WORK INSTRUCTION: Which lines in the records below include the word "where"? Report each of them in full.

** SUPPLIED DATA follows **

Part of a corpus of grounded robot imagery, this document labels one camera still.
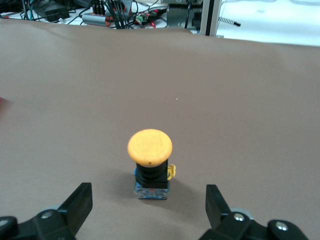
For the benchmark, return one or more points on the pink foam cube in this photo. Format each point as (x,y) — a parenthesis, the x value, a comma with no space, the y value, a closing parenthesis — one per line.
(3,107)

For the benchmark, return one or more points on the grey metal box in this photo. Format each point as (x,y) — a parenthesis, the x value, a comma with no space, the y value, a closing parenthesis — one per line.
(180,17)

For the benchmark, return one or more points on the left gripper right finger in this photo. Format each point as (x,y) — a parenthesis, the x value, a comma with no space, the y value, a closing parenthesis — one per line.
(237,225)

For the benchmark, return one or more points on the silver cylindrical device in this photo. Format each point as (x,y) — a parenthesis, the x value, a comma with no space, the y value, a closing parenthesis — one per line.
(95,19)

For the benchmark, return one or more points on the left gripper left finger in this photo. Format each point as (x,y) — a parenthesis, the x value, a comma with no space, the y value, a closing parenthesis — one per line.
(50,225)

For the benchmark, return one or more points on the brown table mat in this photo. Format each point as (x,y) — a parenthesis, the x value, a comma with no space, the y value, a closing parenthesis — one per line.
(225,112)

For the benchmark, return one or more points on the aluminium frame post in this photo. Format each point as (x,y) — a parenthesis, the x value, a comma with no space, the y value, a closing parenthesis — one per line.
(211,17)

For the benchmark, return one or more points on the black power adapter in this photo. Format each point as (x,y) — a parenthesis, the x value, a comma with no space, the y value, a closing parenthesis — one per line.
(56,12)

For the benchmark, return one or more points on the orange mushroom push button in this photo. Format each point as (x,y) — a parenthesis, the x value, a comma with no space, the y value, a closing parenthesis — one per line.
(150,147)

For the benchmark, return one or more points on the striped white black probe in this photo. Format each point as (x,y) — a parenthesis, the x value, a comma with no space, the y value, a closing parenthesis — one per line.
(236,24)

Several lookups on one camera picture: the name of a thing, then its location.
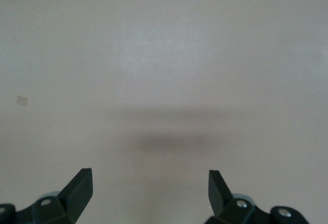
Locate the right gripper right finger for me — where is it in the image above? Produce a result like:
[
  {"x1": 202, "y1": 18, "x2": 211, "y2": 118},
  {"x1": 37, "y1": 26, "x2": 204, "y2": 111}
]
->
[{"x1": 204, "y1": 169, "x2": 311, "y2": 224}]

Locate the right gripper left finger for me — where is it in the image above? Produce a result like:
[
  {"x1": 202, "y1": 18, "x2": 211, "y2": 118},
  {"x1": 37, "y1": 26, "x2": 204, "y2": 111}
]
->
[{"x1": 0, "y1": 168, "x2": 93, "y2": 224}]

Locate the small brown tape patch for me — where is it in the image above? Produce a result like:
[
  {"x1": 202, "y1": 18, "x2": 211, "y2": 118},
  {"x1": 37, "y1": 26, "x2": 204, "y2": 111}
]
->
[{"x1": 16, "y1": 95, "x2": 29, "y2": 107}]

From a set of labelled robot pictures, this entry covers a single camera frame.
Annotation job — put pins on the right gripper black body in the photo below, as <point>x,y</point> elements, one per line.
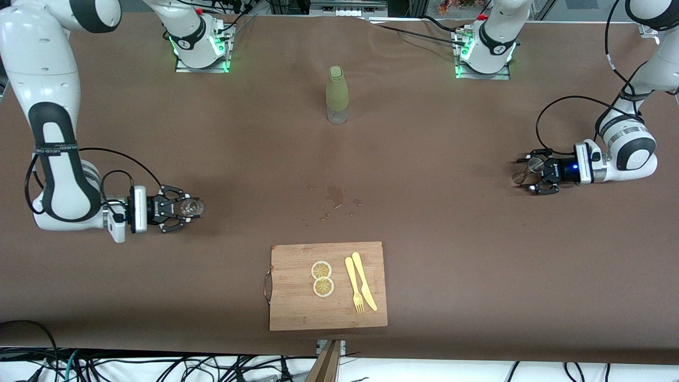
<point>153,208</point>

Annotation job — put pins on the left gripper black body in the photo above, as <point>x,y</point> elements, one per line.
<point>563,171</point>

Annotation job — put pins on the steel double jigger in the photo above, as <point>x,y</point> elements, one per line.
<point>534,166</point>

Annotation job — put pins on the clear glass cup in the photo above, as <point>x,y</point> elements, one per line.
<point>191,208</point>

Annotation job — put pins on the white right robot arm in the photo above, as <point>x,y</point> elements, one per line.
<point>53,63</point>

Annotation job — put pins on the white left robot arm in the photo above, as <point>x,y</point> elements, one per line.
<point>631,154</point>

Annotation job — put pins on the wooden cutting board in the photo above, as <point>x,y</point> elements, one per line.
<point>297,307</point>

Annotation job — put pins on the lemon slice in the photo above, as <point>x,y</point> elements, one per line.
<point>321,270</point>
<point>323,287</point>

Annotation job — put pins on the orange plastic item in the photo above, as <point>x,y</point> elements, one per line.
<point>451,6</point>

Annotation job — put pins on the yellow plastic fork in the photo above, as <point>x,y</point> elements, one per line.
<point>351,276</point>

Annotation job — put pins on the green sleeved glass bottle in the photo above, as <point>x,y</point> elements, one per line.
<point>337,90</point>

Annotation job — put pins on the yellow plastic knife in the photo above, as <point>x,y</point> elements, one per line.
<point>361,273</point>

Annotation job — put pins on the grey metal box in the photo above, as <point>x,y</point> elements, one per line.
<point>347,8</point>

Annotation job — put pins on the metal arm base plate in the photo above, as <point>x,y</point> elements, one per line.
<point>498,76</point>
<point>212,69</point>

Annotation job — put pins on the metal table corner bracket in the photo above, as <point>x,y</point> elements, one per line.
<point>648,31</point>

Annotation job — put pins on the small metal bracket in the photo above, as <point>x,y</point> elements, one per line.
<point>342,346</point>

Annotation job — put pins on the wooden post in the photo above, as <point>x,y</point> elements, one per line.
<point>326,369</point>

** End of SUPPLIED DATA **
** SUPPLIED DATA follows **

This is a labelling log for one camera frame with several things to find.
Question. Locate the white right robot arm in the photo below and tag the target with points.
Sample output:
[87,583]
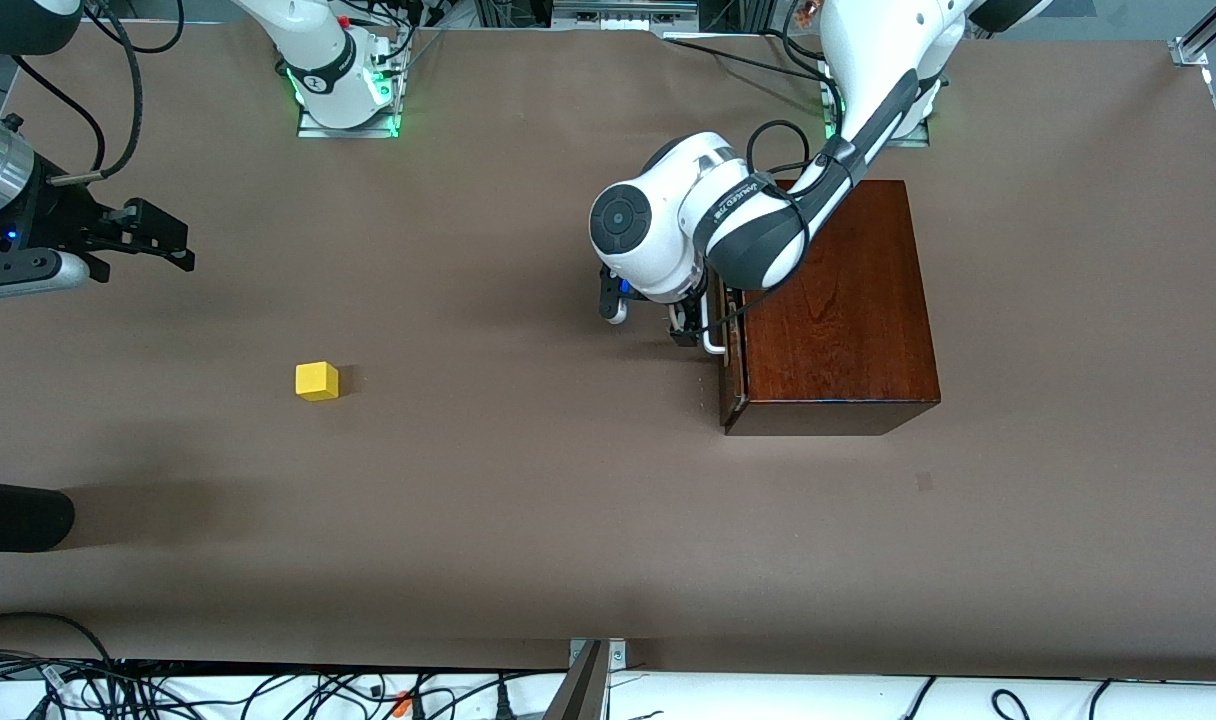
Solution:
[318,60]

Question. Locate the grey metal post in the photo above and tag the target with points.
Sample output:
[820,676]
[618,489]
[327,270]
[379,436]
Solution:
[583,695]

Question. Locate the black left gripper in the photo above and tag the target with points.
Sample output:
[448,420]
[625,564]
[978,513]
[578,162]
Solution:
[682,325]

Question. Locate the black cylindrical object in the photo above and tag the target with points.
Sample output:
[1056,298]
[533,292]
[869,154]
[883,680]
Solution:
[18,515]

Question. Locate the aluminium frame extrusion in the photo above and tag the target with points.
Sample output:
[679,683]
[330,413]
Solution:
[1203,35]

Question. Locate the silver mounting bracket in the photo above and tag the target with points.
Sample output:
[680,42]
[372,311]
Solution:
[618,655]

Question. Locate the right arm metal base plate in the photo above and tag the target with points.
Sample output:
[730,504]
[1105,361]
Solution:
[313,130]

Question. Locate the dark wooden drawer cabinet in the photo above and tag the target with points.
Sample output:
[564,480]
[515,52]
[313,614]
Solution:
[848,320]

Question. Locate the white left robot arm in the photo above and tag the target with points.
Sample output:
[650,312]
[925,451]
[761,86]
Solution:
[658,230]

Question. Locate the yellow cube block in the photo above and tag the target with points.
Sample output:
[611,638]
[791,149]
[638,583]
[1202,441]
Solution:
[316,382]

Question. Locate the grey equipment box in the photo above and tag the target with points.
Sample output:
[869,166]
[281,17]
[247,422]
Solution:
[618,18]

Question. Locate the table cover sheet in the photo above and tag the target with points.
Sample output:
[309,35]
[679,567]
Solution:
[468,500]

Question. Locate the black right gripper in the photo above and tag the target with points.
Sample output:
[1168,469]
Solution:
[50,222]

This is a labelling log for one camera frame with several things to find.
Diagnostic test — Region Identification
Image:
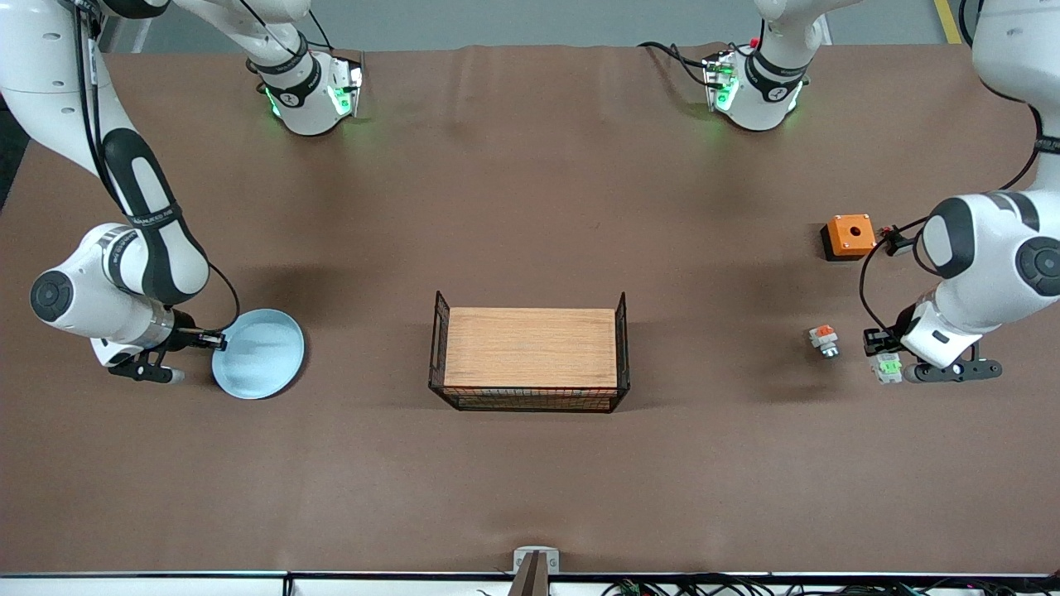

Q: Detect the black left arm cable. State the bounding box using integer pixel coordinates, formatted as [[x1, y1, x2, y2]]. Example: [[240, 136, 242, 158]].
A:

** End of SUPPLIED DATA **

OUTPUT BELOW:
Locate the right gripper right finger for me — where is it in the image above? Produce a result like:
Locate the right gripper left finger for me — where is it in the image above? Produce a result like:
Locate the small brown tape patch for me — where is it in the image above? Produce a result like:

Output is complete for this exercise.